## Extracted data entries
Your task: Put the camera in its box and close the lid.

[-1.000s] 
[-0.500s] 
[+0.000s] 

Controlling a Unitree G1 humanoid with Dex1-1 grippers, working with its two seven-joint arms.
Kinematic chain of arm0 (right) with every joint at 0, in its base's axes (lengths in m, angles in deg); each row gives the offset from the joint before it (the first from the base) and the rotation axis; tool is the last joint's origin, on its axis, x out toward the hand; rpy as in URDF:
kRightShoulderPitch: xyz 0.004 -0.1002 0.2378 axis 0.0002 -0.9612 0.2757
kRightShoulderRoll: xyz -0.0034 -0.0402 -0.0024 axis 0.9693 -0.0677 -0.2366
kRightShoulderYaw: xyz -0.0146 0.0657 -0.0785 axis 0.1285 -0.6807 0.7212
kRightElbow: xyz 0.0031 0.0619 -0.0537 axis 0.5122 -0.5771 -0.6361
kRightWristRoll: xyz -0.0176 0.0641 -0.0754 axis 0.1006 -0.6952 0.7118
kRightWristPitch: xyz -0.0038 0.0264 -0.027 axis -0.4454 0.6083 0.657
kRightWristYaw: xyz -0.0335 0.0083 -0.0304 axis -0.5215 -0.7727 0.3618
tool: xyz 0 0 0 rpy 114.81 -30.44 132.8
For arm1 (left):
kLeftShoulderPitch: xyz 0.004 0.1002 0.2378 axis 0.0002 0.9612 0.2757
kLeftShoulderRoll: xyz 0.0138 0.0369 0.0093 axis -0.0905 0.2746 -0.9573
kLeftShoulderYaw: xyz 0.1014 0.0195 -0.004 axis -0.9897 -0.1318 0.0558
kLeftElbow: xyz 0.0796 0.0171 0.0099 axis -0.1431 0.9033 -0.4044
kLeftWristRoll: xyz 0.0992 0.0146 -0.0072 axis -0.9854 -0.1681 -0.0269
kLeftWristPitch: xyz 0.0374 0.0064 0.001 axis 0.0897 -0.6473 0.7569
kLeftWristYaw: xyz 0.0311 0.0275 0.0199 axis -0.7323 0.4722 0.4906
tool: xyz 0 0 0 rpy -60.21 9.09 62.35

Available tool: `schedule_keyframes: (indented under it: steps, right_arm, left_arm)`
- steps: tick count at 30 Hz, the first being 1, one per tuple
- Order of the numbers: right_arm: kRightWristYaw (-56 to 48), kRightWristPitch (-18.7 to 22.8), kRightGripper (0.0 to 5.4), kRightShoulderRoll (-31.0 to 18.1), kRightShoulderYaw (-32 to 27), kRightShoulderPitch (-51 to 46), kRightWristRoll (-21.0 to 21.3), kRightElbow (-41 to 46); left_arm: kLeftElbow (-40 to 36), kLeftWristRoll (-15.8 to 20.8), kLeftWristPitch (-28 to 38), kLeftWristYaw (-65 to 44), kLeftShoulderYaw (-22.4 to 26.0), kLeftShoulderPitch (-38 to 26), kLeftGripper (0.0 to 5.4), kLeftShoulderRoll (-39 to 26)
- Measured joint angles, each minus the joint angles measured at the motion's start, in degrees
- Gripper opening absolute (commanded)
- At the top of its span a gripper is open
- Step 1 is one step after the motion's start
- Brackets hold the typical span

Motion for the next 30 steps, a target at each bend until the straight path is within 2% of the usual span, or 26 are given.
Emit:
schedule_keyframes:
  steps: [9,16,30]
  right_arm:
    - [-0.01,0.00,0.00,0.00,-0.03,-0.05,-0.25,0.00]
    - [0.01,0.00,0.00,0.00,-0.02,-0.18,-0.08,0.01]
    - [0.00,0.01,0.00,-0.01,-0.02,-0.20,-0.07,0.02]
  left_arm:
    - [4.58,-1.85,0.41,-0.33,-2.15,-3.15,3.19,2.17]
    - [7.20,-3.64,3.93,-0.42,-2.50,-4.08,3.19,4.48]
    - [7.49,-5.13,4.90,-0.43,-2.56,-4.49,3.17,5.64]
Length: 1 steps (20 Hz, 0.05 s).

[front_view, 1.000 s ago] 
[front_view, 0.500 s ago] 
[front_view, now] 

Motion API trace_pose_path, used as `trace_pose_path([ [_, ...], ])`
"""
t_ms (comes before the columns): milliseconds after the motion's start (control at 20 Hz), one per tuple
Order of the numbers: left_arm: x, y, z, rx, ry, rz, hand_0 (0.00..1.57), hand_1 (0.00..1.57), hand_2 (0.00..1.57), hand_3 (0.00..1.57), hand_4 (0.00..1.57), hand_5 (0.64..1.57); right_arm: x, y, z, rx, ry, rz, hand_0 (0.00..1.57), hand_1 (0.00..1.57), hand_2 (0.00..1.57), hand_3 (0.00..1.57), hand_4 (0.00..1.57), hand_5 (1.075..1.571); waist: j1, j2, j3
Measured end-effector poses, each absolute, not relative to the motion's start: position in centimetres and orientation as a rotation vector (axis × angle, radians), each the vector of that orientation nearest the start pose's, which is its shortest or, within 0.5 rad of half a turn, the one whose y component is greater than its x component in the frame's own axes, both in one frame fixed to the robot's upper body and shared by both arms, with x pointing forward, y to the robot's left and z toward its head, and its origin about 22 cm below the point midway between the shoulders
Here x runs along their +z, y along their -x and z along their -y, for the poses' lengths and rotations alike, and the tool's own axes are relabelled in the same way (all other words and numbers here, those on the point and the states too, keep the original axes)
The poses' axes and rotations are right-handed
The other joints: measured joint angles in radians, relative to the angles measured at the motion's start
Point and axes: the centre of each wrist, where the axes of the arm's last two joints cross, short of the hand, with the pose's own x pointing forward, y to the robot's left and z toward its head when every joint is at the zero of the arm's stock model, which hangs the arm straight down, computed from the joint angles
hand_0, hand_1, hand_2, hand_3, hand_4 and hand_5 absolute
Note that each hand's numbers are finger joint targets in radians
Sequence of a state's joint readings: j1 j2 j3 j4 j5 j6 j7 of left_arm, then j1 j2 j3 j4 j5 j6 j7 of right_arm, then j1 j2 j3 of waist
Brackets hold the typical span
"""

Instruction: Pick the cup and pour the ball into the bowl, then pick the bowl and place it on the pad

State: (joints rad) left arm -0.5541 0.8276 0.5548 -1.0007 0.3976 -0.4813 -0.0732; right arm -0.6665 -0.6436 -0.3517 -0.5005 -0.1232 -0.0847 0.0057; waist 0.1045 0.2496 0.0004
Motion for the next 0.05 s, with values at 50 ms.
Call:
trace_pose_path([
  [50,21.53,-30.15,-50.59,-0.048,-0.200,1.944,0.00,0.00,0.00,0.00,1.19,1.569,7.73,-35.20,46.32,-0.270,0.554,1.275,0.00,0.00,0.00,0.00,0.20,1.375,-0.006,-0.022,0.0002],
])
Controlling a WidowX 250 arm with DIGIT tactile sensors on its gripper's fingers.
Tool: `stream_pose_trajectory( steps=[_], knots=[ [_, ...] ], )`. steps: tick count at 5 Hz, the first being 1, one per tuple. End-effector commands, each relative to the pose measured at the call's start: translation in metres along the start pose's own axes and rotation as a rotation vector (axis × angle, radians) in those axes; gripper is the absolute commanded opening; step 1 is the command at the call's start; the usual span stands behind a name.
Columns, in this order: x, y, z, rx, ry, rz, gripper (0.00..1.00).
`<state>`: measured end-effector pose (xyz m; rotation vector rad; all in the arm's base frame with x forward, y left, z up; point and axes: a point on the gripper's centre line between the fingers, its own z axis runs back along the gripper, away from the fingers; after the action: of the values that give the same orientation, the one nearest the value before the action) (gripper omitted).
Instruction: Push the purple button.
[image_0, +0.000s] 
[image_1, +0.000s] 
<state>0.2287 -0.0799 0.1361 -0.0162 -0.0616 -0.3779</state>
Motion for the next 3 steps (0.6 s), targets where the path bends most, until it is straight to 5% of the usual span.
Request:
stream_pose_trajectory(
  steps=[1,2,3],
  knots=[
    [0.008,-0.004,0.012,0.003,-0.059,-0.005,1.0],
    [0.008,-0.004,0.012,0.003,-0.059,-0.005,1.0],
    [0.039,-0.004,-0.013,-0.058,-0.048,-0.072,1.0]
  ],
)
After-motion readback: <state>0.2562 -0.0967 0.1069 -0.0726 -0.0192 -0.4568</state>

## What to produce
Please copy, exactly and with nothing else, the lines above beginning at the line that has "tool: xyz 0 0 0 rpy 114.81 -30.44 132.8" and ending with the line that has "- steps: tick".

## Problem solution
tool: xyz 0 0 0 rpy 114.81 -30.44 132.8
For arm1 (left):
kLeftShoulderPitch: xyz 0.004 0.1002 0.2378 axis 0.0002 0.9612 0.2757
kLeftShoulderRoll: xyz 0.0138 0.0369 0.0093 axis -0.0905 0.2746 -0.9573
kLeftShoulderYaw: xyz 0.1014 0.0195 -0.004 axis -0.9897 -0.1318 0.0558
kLeftElbow: xyz 0.0796 0.0171 0.0099 axis -0.1431 0.9033 -0.4044
kLeftWristRoll: xyz 0.0992 0.0146 -0.0072 axis -0.9854 -0.1681 -0.0269
kLeftWristPitch: xyz 0.0374 0.0064 0.001 axis 0.0897 -0.6473 0.7569
kLeftWristYaw: xyz 0.0311 0.0275 0.0199 axis -0.7323 0.4722 0.4906
tool: xyz 0 0 0 rpy -60.21 9.09 62.35

Available tool: `schedule_keyframes: (indented under it: steps, right_arm, left_arm)`
- steps: tick count at 30 Hz, the first being 1, one per tuple

Nothing more is needed for this exercise.